Wildest 〰️ Sugar Music Video

During the summer months when the weather was scorching I was busy animating a music video for a band making waves after initially being featured on BBC Introducing, the band being wildest and the song being the mouthwatering Sugar and I am thrilled to announce that the music video and this labour of love has finally been released and can be viewed here. My good friends @tom_boxx and @ellie_carolyn who I was a VFX runner with came to me with an idea for the music video reflecting stop motion animation and an abundance of collage like elements superimposed on a bright orange background. Obviously I had to jump at the chance!

〰️ Wildest Band Members Jack, Harry & James of Wildest 〰️

In detail to do the song justice and get this music video right was to create the music video in a stop motion, choppy nature and have it reflect Wildest’s signature style – so warm seventies nostalgia, groovy cylindrical patterns and shapes with a swirling psychedelic orange background. The background constantly rotating while the assets in the foreground have a black and white monochrome half tone effect to represent old paper and show stark contrast to the tantalising orange. All the elements combining together to bring everything full circle and complementing that warming nostalgic boppy funk that makes you want to throw some serious shapes to wildest effervescent syrupy coo’s and snappy drums.

〰️Wildest Sugar Cover Art 〰️

Some tidbits in how I figured thing out; A turning point came to me when I figured out how to export all of the videos firstly from premiere to remove the green screen and then after effects to add the half tone effect and then bring that clip into Maya as an alpha channel while having the green screen removed, what figuring that out meant was that I could manipulate the videos as they are now technically 3D objects – extruding, deforming, bending and deleting parts all now achievable and made for some fun experiments. I’ve attached some videos below of having a muck about with stuff that didn’t make the cut.

〰️Experimental Maya Tests〰️

Now that I knew how to get the videos into Maya I could really play around with the elements, dialling up the surrealism and elements for the foreground for a smorgasbord of intricacies including lightbulbs, scaffolding, cages, trees, stars, floating eyeballs and mouths as well as taking pictures of my own hairy legs and arms to place them into odd angles and add to the mind bending dreamscape of sugar. I took inspiration from Max Erst, Hannah Hock, Dali, Terry Gilliam and the installation art of Tony Oursler, all of which these incredible artists offering some help into the surrealistic collage approach I was going for.

〰️ Max Ernst, Hannah Hock, Terry Gilliam & Tony Oursler Mood board 〰️

I liked the idea of in a way breaking the fourth wall by showing the animator making this lucid trip happen by key framing and moving pictures of my hands as they slot the elements into place, including the offering of the sugar bowl before the final pupil dilating adrenaline rush of the end scene.

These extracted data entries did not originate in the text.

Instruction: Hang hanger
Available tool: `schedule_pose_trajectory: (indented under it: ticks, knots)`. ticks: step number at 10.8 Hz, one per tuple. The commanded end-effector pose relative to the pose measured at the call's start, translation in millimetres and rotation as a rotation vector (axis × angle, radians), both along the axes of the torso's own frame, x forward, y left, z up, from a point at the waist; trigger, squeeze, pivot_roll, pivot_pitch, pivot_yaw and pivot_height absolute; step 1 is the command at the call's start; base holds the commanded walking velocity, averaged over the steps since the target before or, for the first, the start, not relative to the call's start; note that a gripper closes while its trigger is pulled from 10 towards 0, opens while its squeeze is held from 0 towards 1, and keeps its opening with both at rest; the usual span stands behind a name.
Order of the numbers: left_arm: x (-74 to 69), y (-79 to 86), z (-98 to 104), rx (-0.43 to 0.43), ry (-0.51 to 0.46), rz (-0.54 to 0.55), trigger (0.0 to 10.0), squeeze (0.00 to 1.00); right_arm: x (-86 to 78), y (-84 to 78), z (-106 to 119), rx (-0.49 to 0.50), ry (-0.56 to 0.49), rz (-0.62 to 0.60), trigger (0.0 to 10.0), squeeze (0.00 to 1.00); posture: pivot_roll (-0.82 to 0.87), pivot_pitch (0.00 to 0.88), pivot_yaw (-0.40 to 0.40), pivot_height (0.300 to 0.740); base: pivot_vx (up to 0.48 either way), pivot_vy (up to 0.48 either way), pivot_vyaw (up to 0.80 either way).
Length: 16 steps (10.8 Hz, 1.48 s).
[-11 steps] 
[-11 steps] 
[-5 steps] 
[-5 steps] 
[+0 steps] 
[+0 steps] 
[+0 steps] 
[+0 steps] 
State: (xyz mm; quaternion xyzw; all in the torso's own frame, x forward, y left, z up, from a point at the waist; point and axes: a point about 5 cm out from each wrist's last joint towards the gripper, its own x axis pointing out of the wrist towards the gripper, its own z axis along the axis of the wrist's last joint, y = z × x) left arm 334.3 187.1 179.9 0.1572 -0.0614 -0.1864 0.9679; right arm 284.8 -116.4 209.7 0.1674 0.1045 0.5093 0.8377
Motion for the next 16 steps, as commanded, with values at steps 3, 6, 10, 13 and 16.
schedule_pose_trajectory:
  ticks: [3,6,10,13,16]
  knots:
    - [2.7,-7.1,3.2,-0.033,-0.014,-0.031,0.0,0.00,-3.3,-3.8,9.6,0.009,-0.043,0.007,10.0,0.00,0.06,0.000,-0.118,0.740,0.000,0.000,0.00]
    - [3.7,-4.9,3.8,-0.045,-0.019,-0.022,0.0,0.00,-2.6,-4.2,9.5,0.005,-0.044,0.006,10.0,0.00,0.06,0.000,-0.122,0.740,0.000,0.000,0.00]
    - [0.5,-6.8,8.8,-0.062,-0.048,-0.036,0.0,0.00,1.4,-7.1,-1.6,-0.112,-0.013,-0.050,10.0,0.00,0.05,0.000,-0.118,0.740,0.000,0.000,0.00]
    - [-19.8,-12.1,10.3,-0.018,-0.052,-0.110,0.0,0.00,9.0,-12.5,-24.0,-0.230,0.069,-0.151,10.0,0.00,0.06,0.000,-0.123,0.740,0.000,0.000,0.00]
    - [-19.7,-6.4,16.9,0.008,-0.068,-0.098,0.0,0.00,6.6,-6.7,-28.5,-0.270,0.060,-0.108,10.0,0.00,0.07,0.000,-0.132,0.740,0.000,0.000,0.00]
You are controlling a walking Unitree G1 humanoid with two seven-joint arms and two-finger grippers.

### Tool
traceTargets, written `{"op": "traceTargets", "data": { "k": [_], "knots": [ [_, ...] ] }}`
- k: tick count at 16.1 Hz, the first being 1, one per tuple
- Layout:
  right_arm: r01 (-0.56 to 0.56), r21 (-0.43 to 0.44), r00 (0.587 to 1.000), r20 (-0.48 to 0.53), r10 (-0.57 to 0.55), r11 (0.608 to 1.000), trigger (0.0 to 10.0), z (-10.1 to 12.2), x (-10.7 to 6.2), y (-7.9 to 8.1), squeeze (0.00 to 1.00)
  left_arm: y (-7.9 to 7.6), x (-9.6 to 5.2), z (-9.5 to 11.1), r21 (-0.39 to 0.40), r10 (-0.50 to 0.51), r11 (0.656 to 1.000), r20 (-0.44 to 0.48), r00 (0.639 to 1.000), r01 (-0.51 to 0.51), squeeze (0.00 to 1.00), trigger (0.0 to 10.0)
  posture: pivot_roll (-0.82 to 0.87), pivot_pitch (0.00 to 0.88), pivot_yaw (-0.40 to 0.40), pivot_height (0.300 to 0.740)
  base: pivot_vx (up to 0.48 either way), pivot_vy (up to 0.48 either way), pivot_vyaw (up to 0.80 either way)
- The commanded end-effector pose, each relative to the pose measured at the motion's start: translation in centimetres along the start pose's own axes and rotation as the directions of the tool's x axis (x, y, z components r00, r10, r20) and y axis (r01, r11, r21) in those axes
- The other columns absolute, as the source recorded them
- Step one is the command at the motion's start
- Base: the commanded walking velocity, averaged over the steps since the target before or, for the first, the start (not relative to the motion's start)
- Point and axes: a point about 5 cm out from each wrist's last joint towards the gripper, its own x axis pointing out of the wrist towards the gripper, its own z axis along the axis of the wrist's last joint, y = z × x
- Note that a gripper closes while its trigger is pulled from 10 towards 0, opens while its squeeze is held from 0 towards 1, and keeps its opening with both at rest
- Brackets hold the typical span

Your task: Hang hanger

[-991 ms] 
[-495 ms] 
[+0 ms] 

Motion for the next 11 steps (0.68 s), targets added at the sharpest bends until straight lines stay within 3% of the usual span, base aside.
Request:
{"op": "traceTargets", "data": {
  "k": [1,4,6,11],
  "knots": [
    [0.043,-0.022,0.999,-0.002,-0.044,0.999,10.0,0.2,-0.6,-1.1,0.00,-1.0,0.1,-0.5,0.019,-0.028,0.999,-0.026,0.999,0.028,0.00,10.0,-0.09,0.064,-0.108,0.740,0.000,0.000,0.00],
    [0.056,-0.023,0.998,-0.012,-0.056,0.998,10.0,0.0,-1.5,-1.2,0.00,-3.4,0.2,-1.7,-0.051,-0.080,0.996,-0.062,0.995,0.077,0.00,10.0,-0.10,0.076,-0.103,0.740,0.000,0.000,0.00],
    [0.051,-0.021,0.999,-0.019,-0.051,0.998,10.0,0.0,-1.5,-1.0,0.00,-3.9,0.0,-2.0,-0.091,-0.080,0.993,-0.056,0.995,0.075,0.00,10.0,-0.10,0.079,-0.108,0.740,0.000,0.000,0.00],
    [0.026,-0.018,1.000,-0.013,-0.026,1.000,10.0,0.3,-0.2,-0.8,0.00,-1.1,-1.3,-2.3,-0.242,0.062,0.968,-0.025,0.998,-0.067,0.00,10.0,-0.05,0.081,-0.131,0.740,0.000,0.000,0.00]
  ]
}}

I was really excited to be given free will from Tom and Ellie to come up with the instrumental end part of the video which starts at the sugar mountain scene where the windmills are made out of spoons and sugar while the lads of Wildest melt into a hallucinogenic Mount Rushmore. The end shot where the camera starts to fly through the mouths of the band members as the sugar follows was one single shot within Maya and was really finicky to animate as Maya isn’t really meant to have high quality alpha map videos of real people within a scene; let alone having many, many duplicates of them and I mean it when I say my laptop nearly melted! Sounding like a jet about to take off as it slogged to painful speeds as I keyed the transparency on and off of every element within that shot. The resulting shot turned out to be my favourite and I am glad I just trusted my gut and went wild (pun intended) what it came to be was a complete sugar rush where the trippy psychedelic nature was dialled up to an climax and in doing so gave the rest of the music video a place to flow towards.

〰️ The Instrumental End Scene 〰️

What I loved about doing this project was that I always crave having people in my circle that get it and go for it. Tom and Ellie get it and they go for it, they just want to create stuff together to build up their roster, by figuring it out as you go which is all part of the fun. I may have been made redundant from the job that we all shared together (thanks Covid) but it’s those relationships that I have made with creative like minded people that is worth its weight in gold – much more than a monthly pay check. If you would like to support this funky fresh band that is wildest, the tantalising sugar can be streamed on all music streaming services now.